#### Activity:
Examine the data below and state how many lines contain "orange", offering no other words.

[Extracted data entries]
==============================
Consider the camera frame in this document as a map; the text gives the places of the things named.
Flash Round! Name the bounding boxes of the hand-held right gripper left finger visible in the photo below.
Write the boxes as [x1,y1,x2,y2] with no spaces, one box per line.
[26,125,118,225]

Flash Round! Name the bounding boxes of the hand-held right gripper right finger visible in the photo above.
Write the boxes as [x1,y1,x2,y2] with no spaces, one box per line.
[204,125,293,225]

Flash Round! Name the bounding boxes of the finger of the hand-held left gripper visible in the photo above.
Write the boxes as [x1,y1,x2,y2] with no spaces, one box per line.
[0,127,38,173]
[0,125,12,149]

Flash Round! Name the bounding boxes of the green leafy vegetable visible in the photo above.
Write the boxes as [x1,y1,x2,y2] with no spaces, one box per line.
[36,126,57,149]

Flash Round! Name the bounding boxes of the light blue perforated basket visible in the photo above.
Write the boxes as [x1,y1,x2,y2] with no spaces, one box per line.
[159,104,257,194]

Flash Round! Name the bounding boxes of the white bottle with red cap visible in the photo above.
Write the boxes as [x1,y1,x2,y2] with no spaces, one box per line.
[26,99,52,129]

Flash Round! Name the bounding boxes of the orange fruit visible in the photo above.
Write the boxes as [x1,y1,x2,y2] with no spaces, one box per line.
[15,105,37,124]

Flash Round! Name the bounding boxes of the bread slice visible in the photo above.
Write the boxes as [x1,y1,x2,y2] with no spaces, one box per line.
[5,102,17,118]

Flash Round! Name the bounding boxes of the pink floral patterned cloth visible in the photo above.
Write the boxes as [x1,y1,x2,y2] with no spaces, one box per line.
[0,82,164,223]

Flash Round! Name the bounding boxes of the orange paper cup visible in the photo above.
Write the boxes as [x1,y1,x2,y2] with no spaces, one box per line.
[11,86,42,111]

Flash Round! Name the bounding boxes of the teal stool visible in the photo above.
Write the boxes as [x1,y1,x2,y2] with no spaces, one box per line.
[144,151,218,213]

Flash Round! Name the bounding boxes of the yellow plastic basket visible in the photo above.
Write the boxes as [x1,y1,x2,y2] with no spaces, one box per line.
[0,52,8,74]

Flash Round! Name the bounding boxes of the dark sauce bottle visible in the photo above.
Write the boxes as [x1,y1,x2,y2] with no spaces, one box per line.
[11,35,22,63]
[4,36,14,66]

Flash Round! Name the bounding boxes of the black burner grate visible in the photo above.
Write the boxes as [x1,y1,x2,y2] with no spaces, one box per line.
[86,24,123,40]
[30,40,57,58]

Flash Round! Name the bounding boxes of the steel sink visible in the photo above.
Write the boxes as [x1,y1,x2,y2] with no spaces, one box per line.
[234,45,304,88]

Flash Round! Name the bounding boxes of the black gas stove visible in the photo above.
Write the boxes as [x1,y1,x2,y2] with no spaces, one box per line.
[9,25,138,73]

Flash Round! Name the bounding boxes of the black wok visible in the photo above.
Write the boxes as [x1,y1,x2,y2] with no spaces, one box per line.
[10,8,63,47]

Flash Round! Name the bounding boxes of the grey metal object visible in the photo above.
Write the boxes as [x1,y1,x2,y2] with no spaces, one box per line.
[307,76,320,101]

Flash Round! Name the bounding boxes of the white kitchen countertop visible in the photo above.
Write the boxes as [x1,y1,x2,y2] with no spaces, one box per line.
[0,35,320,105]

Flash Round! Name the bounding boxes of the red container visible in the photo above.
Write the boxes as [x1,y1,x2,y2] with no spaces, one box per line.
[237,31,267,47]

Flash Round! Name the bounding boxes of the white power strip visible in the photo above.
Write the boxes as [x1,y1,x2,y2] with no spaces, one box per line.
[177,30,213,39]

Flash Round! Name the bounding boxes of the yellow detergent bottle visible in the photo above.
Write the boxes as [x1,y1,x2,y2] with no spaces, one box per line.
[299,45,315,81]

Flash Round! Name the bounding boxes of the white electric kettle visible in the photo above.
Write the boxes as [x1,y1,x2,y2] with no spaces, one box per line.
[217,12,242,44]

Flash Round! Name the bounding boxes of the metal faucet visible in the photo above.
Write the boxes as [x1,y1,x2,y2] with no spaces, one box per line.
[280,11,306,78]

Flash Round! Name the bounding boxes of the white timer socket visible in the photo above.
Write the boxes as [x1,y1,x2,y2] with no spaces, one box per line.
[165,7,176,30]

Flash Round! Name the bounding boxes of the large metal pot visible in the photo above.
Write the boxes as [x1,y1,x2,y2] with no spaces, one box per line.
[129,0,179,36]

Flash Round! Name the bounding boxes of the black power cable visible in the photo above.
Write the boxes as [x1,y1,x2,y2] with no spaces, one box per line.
==============================
#### Written answer:
2